Parallel to this the CMA became aware of new evidence which suggested that Concordia might be guilty of new infringements. Therefore on 21st January 2019 the CMA issued a Supplementary Statement of Objections to Advanz Pharma in order to expedite the timeframe of its investigation and to avoid further legal enforcement hurdles.
In June 2019 Advanz Pharma launched judicial review proceedings before the High Court calling for a halt in the CMA’s probe to await the clarification of the law in the Pfizer-Flynn case.
Judicial review is the main mechanism used by the courts to ensure that bodies exercising public law functions act lawfully and fairly and do not abuse their powers.
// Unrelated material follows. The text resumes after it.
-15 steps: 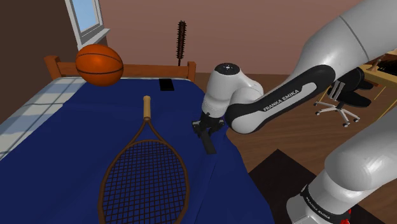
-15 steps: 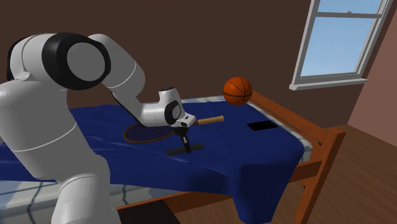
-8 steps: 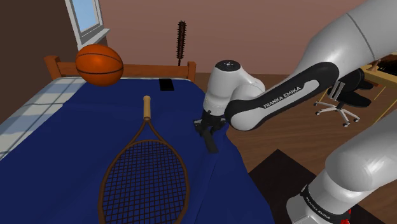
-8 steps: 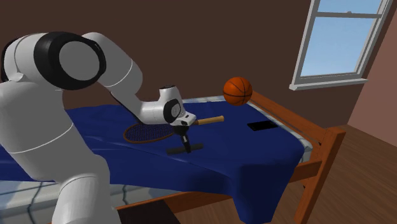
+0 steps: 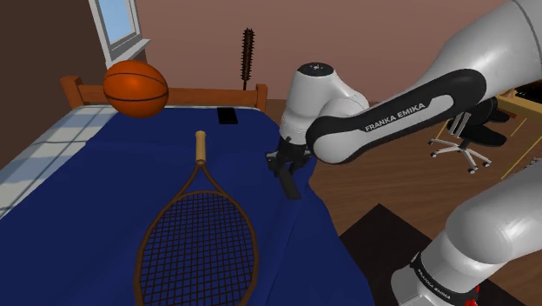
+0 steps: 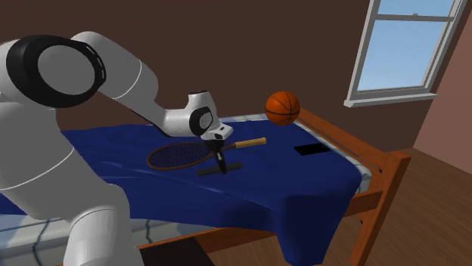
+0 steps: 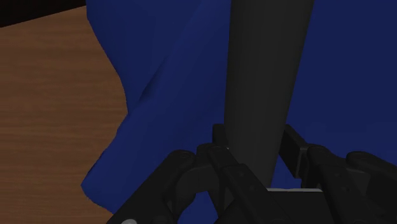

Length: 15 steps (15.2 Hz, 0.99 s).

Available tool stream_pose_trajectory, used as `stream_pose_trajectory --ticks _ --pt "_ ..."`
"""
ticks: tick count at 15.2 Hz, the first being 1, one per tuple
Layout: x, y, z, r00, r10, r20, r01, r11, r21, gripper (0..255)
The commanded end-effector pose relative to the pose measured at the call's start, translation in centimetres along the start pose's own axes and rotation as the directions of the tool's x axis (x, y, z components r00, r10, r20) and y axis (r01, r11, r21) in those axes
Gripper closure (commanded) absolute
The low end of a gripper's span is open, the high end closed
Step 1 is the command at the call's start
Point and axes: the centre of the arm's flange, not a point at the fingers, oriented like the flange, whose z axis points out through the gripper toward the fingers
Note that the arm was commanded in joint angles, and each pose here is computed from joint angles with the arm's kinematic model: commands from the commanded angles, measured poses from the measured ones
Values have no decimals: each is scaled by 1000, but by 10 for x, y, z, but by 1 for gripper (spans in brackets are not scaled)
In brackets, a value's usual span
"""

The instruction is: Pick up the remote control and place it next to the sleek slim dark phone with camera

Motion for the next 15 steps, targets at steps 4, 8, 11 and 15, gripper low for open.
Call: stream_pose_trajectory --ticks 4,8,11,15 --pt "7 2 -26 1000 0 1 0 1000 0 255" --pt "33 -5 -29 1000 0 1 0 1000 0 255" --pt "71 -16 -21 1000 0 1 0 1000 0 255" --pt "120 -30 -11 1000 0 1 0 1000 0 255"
Their decisions can be subject to legal scrutiny only where all other avenues for appealing the relevant decision have been exhausted.
Therefore to bring a case for judicial review Advanz Pharma had to point to a reviewable decision by the CMA, which it was not possible to otherwise appeal, and finally that the CMA had in some way acted illegally or irrationally in taking that decision or that the decision itself was subject to procedural impropriety.
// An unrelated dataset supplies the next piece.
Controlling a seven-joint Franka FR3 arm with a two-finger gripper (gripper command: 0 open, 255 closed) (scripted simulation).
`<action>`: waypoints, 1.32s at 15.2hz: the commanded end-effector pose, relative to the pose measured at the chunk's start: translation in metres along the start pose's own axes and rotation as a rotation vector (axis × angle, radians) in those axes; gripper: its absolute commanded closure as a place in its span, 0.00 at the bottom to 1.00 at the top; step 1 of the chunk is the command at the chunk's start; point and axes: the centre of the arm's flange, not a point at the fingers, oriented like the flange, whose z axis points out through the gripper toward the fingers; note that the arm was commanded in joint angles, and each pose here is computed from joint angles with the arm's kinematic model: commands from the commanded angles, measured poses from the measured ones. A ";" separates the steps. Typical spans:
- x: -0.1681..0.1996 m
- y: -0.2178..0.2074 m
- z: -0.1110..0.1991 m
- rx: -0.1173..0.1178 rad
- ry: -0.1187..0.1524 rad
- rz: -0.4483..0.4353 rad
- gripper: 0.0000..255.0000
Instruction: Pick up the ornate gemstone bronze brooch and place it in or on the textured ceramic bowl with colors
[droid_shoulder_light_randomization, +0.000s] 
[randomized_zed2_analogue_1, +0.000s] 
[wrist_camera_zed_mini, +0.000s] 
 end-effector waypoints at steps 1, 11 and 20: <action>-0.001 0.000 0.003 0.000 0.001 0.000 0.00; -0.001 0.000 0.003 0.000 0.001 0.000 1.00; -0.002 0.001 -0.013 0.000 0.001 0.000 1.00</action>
The detailed judgment has not yet been published at the time of writing so it is not possible to comment in detail on the case. However, Concordia argued in its case that the CMA's supplementary charges as set out in the Supplementary Statement of Objections should be halted pending the outcome of the CMA's Pfizer-Flynn appeal in November. Additionally putting the case on hold while the appeal is pending would avoid unnecessary costs if the regulator succeeds in overturning the tribunal court.
The CMA disagreed about putting the case on hold and said it was normal practice for the CMA to proceed with cases while legal challenges are pending. In addition stopping their investigation into Concordia's pricing would create an impediment to their other enforcement work relating to pharmaceutical pricing.
However the Court dismissed Concordia's case and permitted the CMA’s investigation to continue notwithstanding the presence of the outstanding Pfizer-Flynn appeal. The Court added that they were not persuaded by Concordia’s arguments and did not believe that there was procedural unfairness or irrational conduct on the part of the CMA.
The interesting aspect of this case is not the individual facts of the case or whether in the circumstances Concordia prevailed or not but the fact that judicial review was used at all to challenge the conduct of the CMA investigation at an interim stage.
Clients often complain at the length of CMA investigations. Hitherto the only traditionally used avenues open to them are to question the conduct of the CMA on procedural grounds by referring issues to the Procedural Officer or the Office of the General Counsel. But these forms of redress are only open to parties in defined circumstances.
So it is likely that there will be further judicial review cases following Concordia which will seek to clarify whether remedies by way of judicial review are accepted as an appropriate avenue
of challenge to the CMA’s conduct during the currency of its investigations under
the Competition Act 1998 or will it be regarded as premature. If judicial review applications find favour it would open the CMA to more rigorous scrutiny of its conduct of Competition Act investigations.